Сильнее всего жгла мысль, что и у нее мог бы быть свой ребенок. Но ее мать помешала всему. Чем старше она становилась, тем больше терзалась сожалениями, что не вышла за Реджа наперекор матери. Но она всегда избегала причинять боль другим, и ее мать сыграла на этом. Теперь же, если бы какое-нибудь чудо вдруг преобразило ее жизнь, она не решилась бы иметь ребенка, даже если бы могла. На примере отношений со своей матерью она убедилась, что женщины старше сорока лет не имеют права рожать детей. Она родилась в двадцатых годах, но ее мать была рождена в дни королевы Виктории и воспитывала ее в согласии с принципами и взглядами, которые впитала в девятнадцатом веке. Элис никогда не была достаточно сильна, чтобы освободиться от мифов и морали, на которых ее вскормили, страдала оттого, что не подходила для второй половины двадцатого века, и страдала, когда пыталась к ней приспособиться.

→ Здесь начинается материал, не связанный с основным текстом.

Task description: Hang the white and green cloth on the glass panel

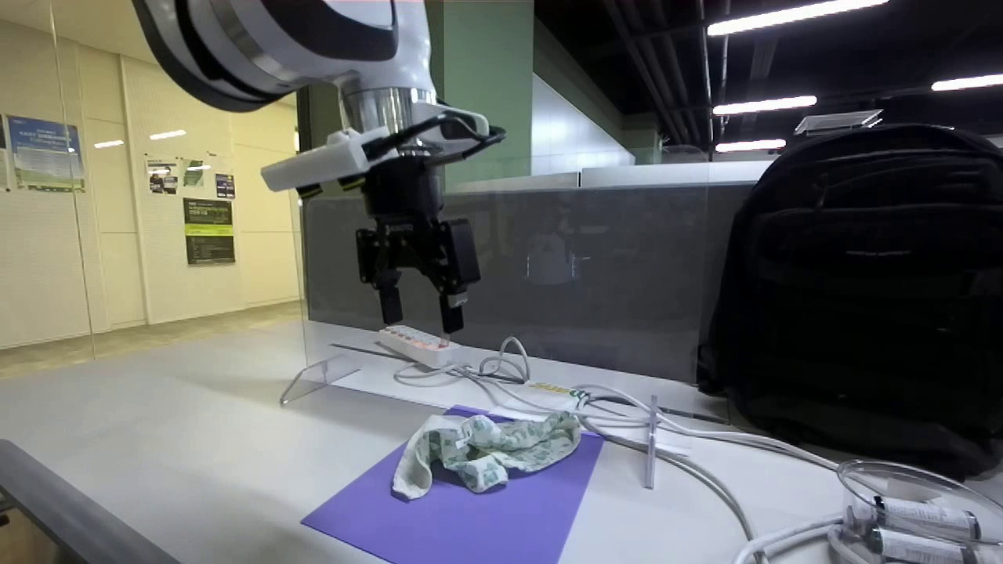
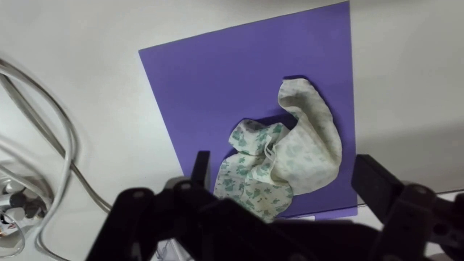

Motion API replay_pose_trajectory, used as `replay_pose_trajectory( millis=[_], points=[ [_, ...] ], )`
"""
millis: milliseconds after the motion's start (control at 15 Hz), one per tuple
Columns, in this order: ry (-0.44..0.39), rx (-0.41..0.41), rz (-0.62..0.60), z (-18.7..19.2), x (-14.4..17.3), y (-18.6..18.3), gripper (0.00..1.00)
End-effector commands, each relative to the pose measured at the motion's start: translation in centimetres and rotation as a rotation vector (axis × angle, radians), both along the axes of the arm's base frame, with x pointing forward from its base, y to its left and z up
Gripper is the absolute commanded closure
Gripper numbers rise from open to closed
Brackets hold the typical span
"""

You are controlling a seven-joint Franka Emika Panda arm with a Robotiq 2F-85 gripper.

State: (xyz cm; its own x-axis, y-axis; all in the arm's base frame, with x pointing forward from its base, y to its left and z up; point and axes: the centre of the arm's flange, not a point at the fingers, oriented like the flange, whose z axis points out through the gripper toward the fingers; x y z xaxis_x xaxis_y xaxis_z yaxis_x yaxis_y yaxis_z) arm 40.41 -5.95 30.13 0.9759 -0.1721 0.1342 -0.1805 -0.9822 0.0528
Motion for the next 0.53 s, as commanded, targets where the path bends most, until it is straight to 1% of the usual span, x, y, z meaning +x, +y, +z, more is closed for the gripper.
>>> replay_pose_trajectory(
  millis=[0, 200, 467],
  points=[
    [-0.017, -0.036, 0.015, -2.3, 2.5, 1.6, 0.0],
    [-0.006, -0.032, 0.013, -3.8, 3.9, 2.0, 0.0],
    [0.061, 0.002, -0.018, -6.1, 5.4, 0.9, 0.0]
  ],
)
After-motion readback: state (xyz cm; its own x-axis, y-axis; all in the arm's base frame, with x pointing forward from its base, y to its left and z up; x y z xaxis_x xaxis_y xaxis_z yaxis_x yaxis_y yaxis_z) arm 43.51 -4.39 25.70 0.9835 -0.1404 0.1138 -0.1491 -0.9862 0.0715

Когда ее мать говорила: «Природа полна такого успокоения», Элис всегда задумывалась, действительно ли она так считает, или просто это один из способов, с помощью которых она прячется от реальности. Сама она уже в двенадцать лет знала, что у Природы и вовне человека и внутри его «в крови и когти и клыки». Это сознание стеной отделяло ее от бабушки, матери и брата, которые все были убеждены, что господь, хотя он и идет к свершению своих чудес путями неисповедимыми (как любила повторять бабушка), всегда идет так, чтобы это в конечном счете служило благополучию обитателей «Лавров» – разумеется, за исключением Элис, которая рождена для Служения.

Когда ее мать умерла, она подумала: «Теперь я начну жить!» Но все оказалось далеко не так просто. Порой, когда Мартин останавливал на ней взгляд своих светло-карих глаз за стеклами очков в роговой оправе, на мгновение ей становилось холодно при мысли, что он походит на их бабушку и мать не только лицом. Она постепенно поняла, что «Лавры» не стали ее домом и теперь, когда перешли к нему, как не были ее домом, когда принадлежали их матери. Они по-прежнему держали ее в невидимых оковах, которые теперь, когда ей было уже за сорок, она уже больше не надеялась разбить.

Вспомнив, что Лиз просила ее зайти к Лайше, она прошла через сад и, воровато оглядываясь, нет ли поблизости Старого Мака, тихонько срезала несколько роз «Лорен Ли», обвивавших старую беседку: их благоухание вдруг с болезненной остротой воскресило в ней чувства ее юности. Она прошла через пролом в живой изгороди, которую не подстригали тридцать пять лет, с тех пор, как Кларки купили соседний дом. Изгородь постепенно поглотила забор, стала непроницаемой, точно кирпичная стена, только еще более непреодолимой, и полностью отрезала их от соседей.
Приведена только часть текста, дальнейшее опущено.